Bonus, funnily, if you read 18 flames from inner top, skipping the flame-0 (which might be there to "tell" us what zero-values are: short, blue, yellow), then you get:
101 (2) 5 10 (2)
000 (0) 0 00 (0)
110 (2) 6 10 (2)
110 (2) 6 10 (2)
001 (1) 1 01 (1)
001 (1) 1 01 (1)
000 (0) 0 00 (0)
010 (1) 2 01 (1)
110 (2) 6 10 (2)
Format is: databits (1-bitcount) datavalue sumbits (sumvalue)
Note: databits were masked with 011
As you see, by some strange coincidence, the first 9-pairs (so 18 flames) that encode 3+2 bits are somehow connected via this logic. I said it's funny cause im 99% sure its just a coincidence (chance is 1:4^9 so 1 in 262144) (unless Coin_Artist can tip otherwise).

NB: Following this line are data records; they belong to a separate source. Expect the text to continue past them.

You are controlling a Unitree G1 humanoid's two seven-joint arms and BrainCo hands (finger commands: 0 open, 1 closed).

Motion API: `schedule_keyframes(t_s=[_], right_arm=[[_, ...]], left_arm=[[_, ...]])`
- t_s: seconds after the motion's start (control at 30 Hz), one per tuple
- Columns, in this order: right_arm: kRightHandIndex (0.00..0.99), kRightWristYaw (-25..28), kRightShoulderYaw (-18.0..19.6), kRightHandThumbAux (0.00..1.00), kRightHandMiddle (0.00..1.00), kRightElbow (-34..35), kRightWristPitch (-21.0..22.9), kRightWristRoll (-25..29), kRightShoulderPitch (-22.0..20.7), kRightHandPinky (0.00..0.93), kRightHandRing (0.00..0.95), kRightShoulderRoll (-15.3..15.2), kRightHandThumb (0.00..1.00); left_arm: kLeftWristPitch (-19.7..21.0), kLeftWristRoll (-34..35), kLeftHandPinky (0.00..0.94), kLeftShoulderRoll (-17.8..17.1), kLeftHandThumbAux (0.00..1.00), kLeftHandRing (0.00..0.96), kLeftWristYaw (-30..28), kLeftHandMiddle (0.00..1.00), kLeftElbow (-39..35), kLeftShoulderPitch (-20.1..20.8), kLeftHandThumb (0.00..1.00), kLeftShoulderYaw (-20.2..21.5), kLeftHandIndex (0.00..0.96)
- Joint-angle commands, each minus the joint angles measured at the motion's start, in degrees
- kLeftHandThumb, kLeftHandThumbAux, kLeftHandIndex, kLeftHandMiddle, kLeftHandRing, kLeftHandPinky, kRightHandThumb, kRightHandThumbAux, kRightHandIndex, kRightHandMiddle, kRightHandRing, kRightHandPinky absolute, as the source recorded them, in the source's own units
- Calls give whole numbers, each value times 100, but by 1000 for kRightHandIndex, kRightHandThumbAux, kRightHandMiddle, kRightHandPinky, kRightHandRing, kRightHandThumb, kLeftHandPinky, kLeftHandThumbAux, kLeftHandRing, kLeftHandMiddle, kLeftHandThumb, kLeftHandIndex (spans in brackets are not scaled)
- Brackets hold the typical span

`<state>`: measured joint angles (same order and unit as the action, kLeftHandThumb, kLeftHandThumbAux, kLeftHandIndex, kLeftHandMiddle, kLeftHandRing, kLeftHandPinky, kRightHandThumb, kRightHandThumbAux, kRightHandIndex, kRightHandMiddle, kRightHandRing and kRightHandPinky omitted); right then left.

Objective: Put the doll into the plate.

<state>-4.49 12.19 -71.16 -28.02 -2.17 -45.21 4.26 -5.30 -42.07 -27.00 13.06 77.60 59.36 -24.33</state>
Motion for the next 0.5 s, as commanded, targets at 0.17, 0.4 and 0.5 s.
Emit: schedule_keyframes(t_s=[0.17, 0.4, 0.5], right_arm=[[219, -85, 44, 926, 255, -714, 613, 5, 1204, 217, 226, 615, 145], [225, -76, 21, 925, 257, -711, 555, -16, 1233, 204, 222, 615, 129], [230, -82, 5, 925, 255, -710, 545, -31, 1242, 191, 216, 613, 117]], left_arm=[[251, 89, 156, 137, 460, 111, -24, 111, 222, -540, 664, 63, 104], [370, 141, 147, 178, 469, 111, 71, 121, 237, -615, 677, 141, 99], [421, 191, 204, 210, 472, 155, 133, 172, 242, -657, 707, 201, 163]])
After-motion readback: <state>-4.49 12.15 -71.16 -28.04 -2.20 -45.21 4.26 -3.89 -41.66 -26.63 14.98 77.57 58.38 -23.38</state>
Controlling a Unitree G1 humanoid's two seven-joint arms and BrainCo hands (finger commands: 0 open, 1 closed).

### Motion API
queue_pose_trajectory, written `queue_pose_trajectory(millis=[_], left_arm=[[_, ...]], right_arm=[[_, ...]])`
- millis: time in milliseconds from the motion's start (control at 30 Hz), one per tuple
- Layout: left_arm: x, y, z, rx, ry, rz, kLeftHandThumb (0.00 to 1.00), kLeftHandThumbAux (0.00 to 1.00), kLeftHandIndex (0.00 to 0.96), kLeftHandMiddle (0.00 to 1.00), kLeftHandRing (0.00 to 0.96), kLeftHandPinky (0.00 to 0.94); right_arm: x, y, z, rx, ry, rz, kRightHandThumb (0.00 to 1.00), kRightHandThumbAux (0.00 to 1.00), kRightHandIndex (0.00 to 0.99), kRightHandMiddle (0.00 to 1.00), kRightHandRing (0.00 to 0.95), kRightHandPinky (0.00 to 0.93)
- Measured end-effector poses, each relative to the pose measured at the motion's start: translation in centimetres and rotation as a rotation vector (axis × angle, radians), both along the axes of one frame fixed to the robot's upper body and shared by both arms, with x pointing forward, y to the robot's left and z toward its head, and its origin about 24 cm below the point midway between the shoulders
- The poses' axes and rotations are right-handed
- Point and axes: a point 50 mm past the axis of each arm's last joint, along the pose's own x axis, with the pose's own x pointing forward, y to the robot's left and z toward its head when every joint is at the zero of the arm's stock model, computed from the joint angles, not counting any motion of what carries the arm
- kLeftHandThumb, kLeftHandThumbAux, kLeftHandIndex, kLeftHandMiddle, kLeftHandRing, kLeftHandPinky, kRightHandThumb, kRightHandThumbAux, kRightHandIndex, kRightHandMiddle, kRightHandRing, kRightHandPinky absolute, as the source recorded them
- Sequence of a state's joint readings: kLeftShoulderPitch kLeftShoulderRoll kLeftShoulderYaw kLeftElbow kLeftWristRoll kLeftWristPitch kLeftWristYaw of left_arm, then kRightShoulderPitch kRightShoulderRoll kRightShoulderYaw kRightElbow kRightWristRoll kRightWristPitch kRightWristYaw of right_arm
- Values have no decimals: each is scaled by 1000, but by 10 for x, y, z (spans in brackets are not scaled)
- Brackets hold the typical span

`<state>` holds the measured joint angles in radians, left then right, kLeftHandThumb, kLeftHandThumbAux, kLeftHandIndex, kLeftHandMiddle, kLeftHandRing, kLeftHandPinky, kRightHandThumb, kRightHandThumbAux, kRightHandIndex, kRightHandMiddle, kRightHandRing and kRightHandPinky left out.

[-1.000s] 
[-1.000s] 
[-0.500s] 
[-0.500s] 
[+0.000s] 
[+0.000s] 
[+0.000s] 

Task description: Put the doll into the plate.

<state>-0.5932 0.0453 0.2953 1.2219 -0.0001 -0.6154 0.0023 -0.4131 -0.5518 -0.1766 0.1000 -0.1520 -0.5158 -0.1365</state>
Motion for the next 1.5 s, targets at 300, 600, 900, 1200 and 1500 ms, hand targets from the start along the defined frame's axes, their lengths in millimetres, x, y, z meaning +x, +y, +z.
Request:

I didn't get that part, can you please elaborate? You are using some column names that I am sure you understand very well but they are at best criptic for other people

. Also, I didn't catch the regularity in the databits (how you call them) you pasted above, only that there seem to be 9 flames not 18 as you claim.
databits (1-bitcount) datavalue sumbits (sumvalue)
101 (2) 5 10 (2)
See, 101 are 3-databits from flame 1, its got 2 number 1's, hence 1-bitcount of it is 2. Similarly 110 and 011 would be 2 as well.
Next, there are 2-sumbits from flame 2, they, as a value are number 2.
Why it works: in 3 bits maximum of bits set to 1 is 3 - "111". With 2 bits you can encode numbers 0,1,2,3, hence 2 bits can be used to count 3bit "1bitcount" perfectly. ECC sort of.